Task requirements. Print each record below precisely, with every picture left out of the copy.

The data.
--- START ---
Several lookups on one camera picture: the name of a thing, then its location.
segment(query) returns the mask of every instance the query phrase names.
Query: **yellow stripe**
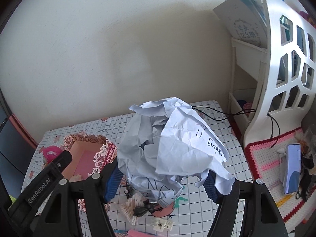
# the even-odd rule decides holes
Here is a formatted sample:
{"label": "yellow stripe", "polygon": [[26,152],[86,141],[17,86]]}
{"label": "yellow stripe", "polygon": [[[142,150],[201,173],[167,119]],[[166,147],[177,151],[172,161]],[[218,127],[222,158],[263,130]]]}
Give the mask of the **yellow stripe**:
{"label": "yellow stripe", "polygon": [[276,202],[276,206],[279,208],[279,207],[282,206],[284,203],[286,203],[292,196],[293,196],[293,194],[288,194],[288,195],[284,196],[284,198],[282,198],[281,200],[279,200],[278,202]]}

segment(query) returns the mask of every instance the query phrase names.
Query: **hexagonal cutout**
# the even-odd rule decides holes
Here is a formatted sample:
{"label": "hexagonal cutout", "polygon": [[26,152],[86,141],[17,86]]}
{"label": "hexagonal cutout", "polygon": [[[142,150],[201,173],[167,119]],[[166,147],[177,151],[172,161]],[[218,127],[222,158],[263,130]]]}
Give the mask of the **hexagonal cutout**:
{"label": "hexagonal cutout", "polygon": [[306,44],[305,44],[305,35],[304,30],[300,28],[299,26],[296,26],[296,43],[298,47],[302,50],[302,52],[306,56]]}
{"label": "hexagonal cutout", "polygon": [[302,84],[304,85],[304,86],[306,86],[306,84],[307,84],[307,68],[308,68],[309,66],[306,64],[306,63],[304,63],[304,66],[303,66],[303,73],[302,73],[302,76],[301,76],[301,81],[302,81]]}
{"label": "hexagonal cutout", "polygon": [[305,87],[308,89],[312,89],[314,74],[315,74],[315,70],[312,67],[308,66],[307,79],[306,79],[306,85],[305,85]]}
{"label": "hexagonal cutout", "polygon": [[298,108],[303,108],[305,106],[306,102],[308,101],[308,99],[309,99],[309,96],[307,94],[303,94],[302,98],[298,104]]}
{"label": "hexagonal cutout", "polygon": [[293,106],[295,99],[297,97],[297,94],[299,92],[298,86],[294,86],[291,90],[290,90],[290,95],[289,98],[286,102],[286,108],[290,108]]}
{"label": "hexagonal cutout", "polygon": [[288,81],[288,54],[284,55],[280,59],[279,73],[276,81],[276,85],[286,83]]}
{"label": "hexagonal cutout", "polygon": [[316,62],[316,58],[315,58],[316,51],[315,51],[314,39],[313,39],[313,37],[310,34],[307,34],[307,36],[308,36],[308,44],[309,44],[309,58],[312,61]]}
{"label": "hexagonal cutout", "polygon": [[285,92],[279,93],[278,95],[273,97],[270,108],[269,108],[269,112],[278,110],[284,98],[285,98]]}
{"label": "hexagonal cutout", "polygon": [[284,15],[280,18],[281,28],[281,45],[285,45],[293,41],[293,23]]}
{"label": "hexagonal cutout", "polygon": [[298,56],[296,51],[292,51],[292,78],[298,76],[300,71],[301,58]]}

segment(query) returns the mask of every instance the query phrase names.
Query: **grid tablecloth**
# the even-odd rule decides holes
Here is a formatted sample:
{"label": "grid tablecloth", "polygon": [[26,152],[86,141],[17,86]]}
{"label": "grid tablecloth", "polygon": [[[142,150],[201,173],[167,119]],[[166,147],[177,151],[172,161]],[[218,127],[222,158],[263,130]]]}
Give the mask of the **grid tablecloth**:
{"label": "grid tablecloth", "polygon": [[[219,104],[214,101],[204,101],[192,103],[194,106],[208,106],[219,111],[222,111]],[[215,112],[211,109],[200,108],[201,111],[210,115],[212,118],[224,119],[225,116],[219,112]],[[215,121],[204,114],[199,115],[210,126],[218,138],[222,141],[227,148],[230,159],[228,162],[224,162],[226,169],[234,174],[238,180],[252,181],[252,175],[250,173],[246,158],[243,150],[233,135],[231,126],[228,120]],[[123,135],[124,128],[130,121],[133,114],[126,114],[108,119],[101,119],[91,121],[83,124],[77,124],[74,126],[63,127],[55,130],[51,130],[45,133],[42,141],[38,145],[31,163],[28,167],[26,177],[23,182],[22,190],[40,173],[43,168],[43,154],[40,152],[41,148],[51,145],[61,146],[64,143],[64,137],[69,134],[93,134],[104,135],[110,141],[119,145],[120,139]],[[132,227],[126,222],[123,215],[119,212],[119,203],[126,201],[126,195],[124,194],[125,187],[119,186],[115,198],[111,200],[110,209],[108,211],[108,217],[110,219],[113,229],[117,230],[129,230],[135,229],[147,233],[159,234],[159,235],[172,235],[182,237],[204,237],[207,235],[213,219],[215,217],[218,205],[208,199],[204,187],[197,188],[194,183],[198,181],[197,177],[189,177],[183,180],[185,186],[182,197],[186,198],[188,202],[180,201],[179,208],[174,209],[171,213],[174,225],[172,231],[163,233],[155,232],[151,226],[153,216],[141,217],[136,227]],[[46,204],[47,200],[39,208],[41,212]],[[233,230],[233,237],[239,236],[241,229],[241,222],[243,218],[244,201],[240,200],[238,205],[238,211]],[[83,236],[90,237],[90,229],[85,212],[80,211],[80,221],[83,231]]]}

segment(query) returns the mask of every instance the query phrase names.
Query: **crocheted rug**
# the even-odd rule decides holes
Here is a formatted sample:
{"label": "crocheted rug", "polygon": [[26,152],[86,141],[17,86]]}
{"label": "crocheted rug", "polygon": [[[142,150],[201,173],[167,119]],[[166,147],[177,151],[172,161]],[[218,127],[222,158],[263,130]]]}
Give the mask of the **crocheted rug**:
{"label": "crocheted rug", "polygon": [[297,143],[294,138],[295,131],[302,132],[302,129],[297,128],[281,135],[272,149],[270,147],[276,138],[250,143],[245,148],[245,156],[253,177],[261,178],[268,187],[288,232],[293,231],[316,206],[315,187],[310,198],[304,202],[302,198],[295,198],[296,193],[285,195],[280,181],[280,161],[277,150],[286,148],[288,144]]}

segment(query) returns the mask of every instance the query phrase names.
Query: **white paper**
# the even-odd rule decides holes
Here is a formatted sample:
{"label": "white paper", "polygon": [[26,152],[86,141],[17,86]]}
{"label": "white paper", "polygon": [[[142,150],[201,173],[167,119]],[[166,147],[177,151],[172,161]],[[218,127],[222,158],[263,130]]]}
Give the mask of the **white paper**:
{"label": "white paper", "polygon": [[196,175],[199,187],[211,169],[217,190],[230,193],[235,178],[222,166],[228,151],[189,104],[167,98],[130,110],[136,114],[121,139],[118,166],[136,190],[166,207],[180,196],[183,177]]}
--- END ---
Written solution.
Several lookups on one camera picture: the name of a thing, then its location.
segment(query) returns the mask of every instance the query phrase names.
Query: **yellow stripe**
# the even-odd rule decides holes
Here is a formatted sample:
{"label": "yellow stripe", "polygon": [[26,152],[86,141],[17,86]]}
{"label": "yellow stripe", "polygon": [[[142,150],[201,173],[167,119]],[[166,147],[177,151],[172,161]],[[218,127],[222,158],[263,130]]]}
Give the mask of the **yellow stripe**:
{"label": "yellow stripe", "polygon": [[276,202],[276,206],[279,208],[279,207],[282,206],[284,203],[286,203],[292,196],[293,196],[293,194],[288,194],[288,195],[284,196],[284,198],[282,198],[281,200],[279,200],[278,202]]}

segment(query) returns the mask of every instance the query phrase names.
Query: **hexagonal cutout**
# the even-odd rule decides holes
Here is a formatted sample:
{"label": "hexagonal cutout", "polygon": [[26,152],[86,141],[17,86]]}
{"label": "hexagonal cutout", "polygon": [[[142,150],[201,173],[167,119]],[[166,147],[177,151],[172,161]],[[218,127],[222,158],[263,130]]]}
Give the mask of the **hexagonal cutout**:
{"label": "hexagonal cutout", "polygon": [[306,44],[305,44],[305,35],[304,30],[300,28],[299,26],[296,26],[296,43],[298,47],[302,50],[302,52],[306,56]]}
{"label": "hexagonal cutout", "polygon": [[302,84],[304,85],[304,86],[306,86],[306,84],[307,84],[307,68],[308,68],[309,66],[306,64],[306,63],[304,63],[304,66],[303,66],[303,73],[302,73],[302,76],[301,76],[301,81],[302,81]]}
{"label": "hexagonal cutout", "polygon": [[305,87],[308,89],[312,89],[314,74],[315,74],[315,70],[312,67],[308,66],[307,79],[306,79],[306,85],[305,85]]}
{"label": "hexagonal cutout", "polygon": [[298,108],[303,108],[305,106],[306,102],[308,101],[308,99],[309,99],[309,96],[307,94],[303,94],[302,98],[298,104]]}
{"label": "hexagonal cutout", "polygon": [[293,106],[295,99],[297,97],[297,94],[299,92],[298,86],[294,86],[291,90],[290,90],[290,95],[289,98],[286,102],[286,108],[290,108]]}
{"label": "hexagonal cutout", "polygon": [[288,81],[288,54],[284,55],[280,59],[279,73],[276,81],[276,85],[286,83]]}
{"label": "hexagonal cutout", "polygon": [[316,62],[316,58],[315,58],[316,51],[315,51],[314,39],[313,39],[313,37],[310,34],[307,34],[307,36],[308,36],[308,44],[309,44],[309,58],[312,61]]}
{"label": "hexagonal cutout", "polygon": [[285,92],[279,93],[278,95],[273,97],[270,108],[269,108],[269,112],[278,110],[284,98],[285,98]]}
{"label": "hexagonal cutout", "polygon": [[284,15],[280,18],[281,28],[281,45],[285,45],[293,41],[293,23]]}
{"label": "hexagonal cutout", "polygon": [[298,56],[296,51],[292,51],[292,78],[298,76],[300,71],[301,58]]}

segment(query) returns the mask of every instance the query phrase names.
Query: **grid tablecloth**
# the even-odd rule decides holes
Here is a formatted sample:
{"label": "grid tablecloth", "polygon": [[26,152],[86,141],[17,86]]}
{"label": "grid tablecloth", "polygon": [[[142,150],[201,173],[167,119]],[[166,147],[177,151],[172,161]],[[218,127],[222,158],[263,130]]]}
Give the mask of the **grid tablecloth**:
{"label": "grid tablecloth", "polygon": [[[219,104],[214,101],[204,101],[192,103],[194,106],[208,106],[219,111],[222,111]],[[215,112],[211,109],[200,108],[201,111],[210,115],[212,118],[224,119],[225,116],[219,112]],[[215,121],[204,114],[199,115],[210,126],[218,138],[222,141],[227,148],[230,159],[228,162],[224,162],[226,169],[234,174],[238,180],[252,181],[252,175],[250,173],[246,158],[243,150],[233,135],[231,126],[228,120]],[[123,135],[124,128],[130,121],[133,114],[126,114],[108,119],[101,119],[91,121],[83,124],[77,124],[74,126],[63,127],[55,130],[51,130],[45,133],[42,141],[38,145],[31,163],[28,167],[26,177],[23,182],[22,190],[40,173],[43,168],[43,154],[40,152],[41,148],[51,145],[61,146],[64,143],[64,137],[69,134],[93,134],[104,135],[110,141],[119,145],[120,139]],[[132,227],[126,222],[123,215],[119,212],[119,203],[126,201],[126,195],[124,194],[125,187],[119,186],[115,198],[111,200],[110,209],[108,211],[108,217],[110,219],[113,229],[117,230],[129,230],[135,229],[147,233],[159,234],[159,235],[172,235],[182,237],[204,237],[207,235],[213,219],[215,217],[218,205],[208,199],[204,187],[197,188],[194,183],[198,181],[197,177],[189,177],[183,180],[185,186],[182,197],[186,198],[188,202],[180,201],[179,208],[174,209],[171,213],[174,225],[172,231],[163,233],[155,232],[151,226],[153,216],[141,217],[136,227]],[[46,204],[47,200],[39,208],[41,212]],[[233,230],[233,237],[239,236],[241,229],[241,222],[243,218],[244,201],[240,200],[238,205],[238,211]],[[83,236],[90,237],[90,229],[85,212],[80,211],[80,221],[83,231]]]}

segment(query) returns the mask of every instance the query phrase names.
Query: **crocheted rug**
# the even-odd rule decides holes
Here is a formatted sample:
{"label": "crocheted rug", "polygon": [[26,152],[86,141],[17,86]]}
{"label": "crocheted rug", "polygon": [[[142,150],[201,173],[167,119]],[[166,147],[177,151],[172,161]],[[218,127],[222,158],[263,130]]]}
Give the mask of the **crocheted rug**:
{"label": "crocheted rug", "polygon": [[297,143],[294,138],[295,131],[302,132],[302,129],[297,128],[281,135],[272,149],[270,147],[276,138],[250,143],[245,148],[245,156],[253,177],[261,178],[268,187],[288,232],[293,231],[316,206],[315,187],[310,198],[304,202],[302,198],[295,198],[296,193],[285,195],[280,181],[280,161],[277,150],[286,148],[288,144]]}

segment(query) returns the mask of every instance the query phrase names.
Query: **white paper**
# the even-odd rule decides holes
Here is a formatted sample:
{"label": "white paper", "polygon": [[26,152],[86,141],[17,86]]}
{"label": "white paper", "polygon": [[[142,150],[201,173],[167,119]],[[166,147],[177,151],[172,161]],[[218,127],[222,158],[263,130]]]}
Give the mask of the **white paper**:
{"label": "white paper", "polygon": [[196,175],[199,187],[211,169],[217,190],[230,193],[235,178],[222,166],[228,151],[189,104],[167,98],[130,110],[136,114],[121,139],[118,166],[136,190],[166,207],[180,196],[183,177]]}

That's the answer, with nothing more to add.